Sujet : Re: Incompleteness of Cantor's enumeration of the rational numbers
De : james.g.burns (at) *nospam* att.net (Jim Burns)
Groupes : sci.mathDate : 13. Nov 2024, 20:38:01
Autres entêtes
Organisation : A noiseless patient Spider
Message-ID : <157a949d-6c19-4693-8cee-9e067268ae45@att.net>
References : 1 2 3 4 5 6 7 8 9 10 11 12 13 14 15 16 17 18 19 20 21 22 23 24 25
User-Agent : Mozilla Thunderbird
On 11/13/2024 11:31 AM, WM wrote:
On 13.11.2024 10:08, Jim Burns wrote:
On 11/12/2024 4:38 PM, WM wrote:
On 12.11.2024 20:01, Jim Burns wrote:
On 11/12/2024 11:43 AM, WM wrote:
But the rationals are more in the sense that
they include all naturals and 1/2.
>
These intervals
{[i/j-⅒,i/j+⅒]: i/j∈ℕ⁺/ℕ⁺}
cover all fractions ℕ⁺/ℕ⁺
>
But these are more intervals.
>
Are there more, though?
Or are there fewer?
i/j ↦ (i+j-1)(i+j-1)+2⋅i
>
⟨ 1/1 1/2 2/1 1/3 2/2 3/1 1/4 2/3 ... ⟩
↦
⟨ 2 4 6 8 10 12 14 16 ... ⟩
>
or
⟨ 1/1 1/2 2/1 1/3 2/2 3/1 1/4 2/3 ... ⟩
↦
⟨ 2 3 5 7 11 13 17 19 ... ⟩
>
or
⟨ 1/1 1/2 2/1 ... ⟩
↦
⟨ 10^10 10^10^10 10^10^10^10 ... ⟩
Yes,
or those, too.
_Without giving infinity much thought_
they each make it appear that
⟨ 1/1 1/2 2/1 1/3 2/2 3/1 1/4 2/3 ... ⟩
is strictly smaller than
⟨ 1 2 3 4 5 6 7 8 ... ⟩
My modest proposal is that
we stop declaring conclusions about infinity
without giving infinity much thought.
Or do infinite sets have different rules
than finite sets do?
>
If infinite sets obey the rules sketched above,
... _and are finite_ ...
then set theorists must discard geometry
because
by shifting intervals
the relative covering 1/5 of ℝ+ becomes oo*ℝ,
and analysis
because
the constant sequence 1/5, 1/5, 1/5, ...
has limit oo,
and logic
because of
Bob.
----
by shifting intervals
the relative covering 1/5 of ℝ+ becomes oo*ℝ,
By definition,
the value of a measure is an extended real≥0
An extended real≥0 is either
Archimedean == having a countable.to bound, or
non.Archimedean == not.having a countable.to bound.
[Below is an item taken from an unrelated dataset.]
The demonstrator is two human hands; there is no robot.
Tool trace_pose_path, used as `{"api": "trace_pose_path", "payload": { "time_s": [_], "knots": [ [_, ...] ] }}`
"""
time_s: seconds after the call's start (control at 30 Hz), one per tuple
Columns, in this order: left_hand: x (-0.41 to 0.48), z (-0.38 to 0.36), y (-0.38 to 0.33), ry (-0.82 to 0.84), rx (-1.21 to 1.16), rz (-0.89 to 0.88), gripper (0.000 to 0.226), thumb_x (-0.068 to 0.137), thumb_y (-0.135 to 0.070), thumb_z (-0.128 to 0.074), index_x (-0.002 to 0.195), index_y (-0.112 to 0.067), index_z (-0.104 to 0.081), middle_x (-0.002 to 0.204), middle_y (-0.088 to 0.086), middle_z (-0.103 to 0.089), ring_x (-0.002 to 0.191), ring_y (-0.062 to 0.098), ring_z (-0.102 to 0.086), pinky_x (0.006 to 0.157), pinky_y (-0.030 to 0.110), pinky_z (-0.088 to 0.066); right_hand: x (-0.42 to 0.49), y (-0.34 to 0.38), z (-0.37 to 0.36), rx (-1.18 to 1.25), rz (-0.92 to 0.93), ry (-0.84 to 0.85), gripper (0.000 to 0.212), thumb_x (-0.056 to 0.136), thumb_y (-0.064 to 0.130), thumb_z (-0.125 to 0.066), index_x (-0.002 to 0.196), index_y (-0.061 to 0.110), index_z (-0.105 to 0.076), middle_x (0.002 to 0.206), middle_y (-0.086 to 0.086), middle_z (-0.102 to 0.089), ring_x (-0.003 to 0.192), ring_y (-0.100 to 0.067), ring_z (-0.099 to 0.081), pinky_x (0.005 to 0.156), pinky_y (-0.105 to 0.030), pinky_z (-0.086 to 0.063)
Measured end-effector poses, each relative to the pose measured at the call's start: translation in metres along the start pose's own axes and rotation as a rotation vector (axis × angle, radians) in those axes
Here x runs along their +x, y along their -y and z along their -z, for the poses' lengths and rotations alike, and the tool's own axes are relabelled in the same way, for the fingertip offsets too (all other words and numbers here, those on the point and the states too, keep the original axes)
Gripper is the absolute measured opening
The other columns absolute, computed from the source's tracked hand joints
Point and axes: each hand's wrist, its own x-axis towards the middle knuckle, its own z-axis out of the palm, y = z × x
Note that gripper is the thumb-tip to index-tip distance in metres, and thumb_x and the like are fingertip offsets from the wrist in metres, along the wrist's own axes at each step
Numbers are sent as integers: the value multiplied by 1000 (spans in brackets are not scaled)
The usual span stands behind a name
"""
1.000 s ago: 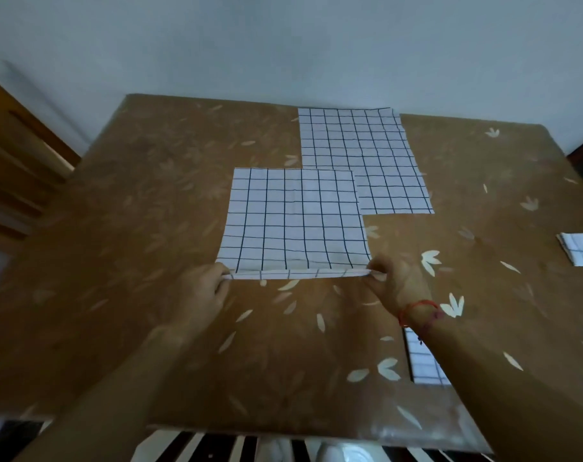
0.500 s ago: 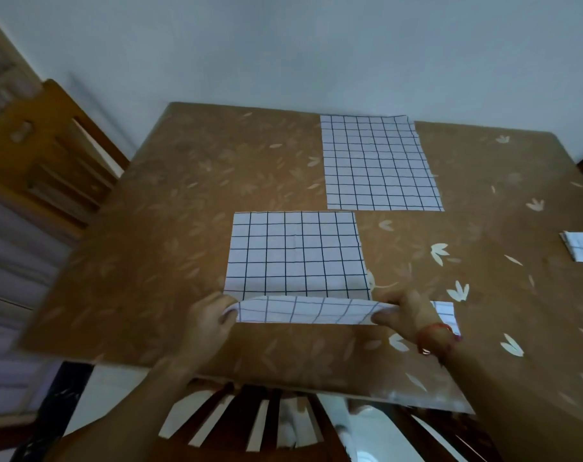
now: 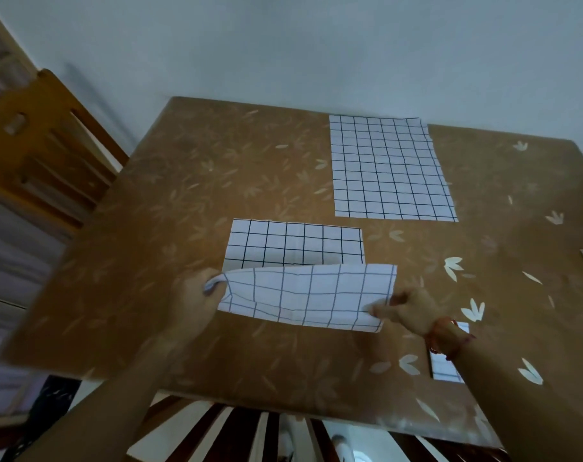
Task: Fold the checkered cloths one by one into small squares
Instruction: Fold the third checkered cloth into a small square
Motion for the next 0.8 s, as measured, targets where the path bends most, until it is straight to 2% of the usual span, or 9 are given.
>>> {"api": "trace_pose_path", "payload": {
  "time_s": [0.07,0.1,0.17,0.23,0.3,0.47,0.63,0.7,0.8],
  "knots": [
    [17,-2,2,8,-37,24,9,84,1,-64,77,-3,-66,63,6,-58,60,22,-53,52,19,-32,41,-59,-6,-29,-83,97,52,41,51,-92,81,23,-75,93,3,-75,69,-7,-70,58,-20,-58],
    [24,-3,3,13,-58,33,6,85,0,-64,81,-5,-67,66,4,-60,63,19,-53,53,16,-34,45,-63,-6,18,-80,102,50,41,50,-92,79,22,-74,91,2,-76,67,-6,-70,58,-21,-58],
    [39,-8,4,18,-86,52,4,86,-2,-64,84,-5,-66,68,2,-58,63,15,-51,52,14,-33,25,-8,-11,104,-58,16,16,63,24,-87,71,22,-74,76,5,-74,65,-4,-69,59,-16,-55],
    [54,-12,7,-2,-97,98,2,87,-6,-64,89,-6,-64,71,1,-56,62,8,-48,52,16,-32,-4,59,-13,150,3,-84,11,71,16,-82,78,18,-74,84,-2,-75,77,-16,-72,71,-30,-59],
    [67,-16,11,-20,-120,158,17,89,-9,-64,106,-8,-63,84,-1,-59,68,5,-51,55,16,-33,11,60,-15,236,27,-125,14,70,19,-83,81,17,-74,87,-5,-74,80,-22,-72,74,-40,-60],
    [80,-32,25,-68,-49,194,32,89,-15,-65,119,-11,-57,110,-4,-52,98,12,-48,77,25,-38,41,71,-18,197,-13,-219,16,75,28,-80,80,17,-69,74,6,-65,70,-11,-62,55,-20,-45],
    [57,-62,44,82,14,-11,34,87,-21,-59,118,-7,-61,116,4,-57,107,20,-53,88,27,-37,62,78,-22,264,-69,-193,14,82,19,-74,92,11,-68,73,4,-63,65,-7,-59,52,-16,-42],
    [43,-76,49,154,57,-73,40,85,-25,-54,119,-6,-63,120,7,-58,113,21,-52,95,30,-38,70,77,-24,276,-91,-220,20,81,21,-75,97,10,-68,80,0,-66,70,-11,-62,59,-21,-48],
    [22,-95,52,238,146,-168,41,88,-34,-49,123,-15,-61,126,1,-57,119,15,-49,99,35,-45,78,77,-29,261,-128,-273,38,76,26,-78,108,8,-68,99,-7,-71,86,-21,-67,83,-36,-56]
  ]
}}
The extended reals≥0 have only
the standard reals≥0, which are Archimedean, and
a single non.Archimedean point≥0 +∞
Neither the measure of the union of unshifted intervals
nor the measure of the union of shifted intervals
are Archimedean == neither has a countable.to bound.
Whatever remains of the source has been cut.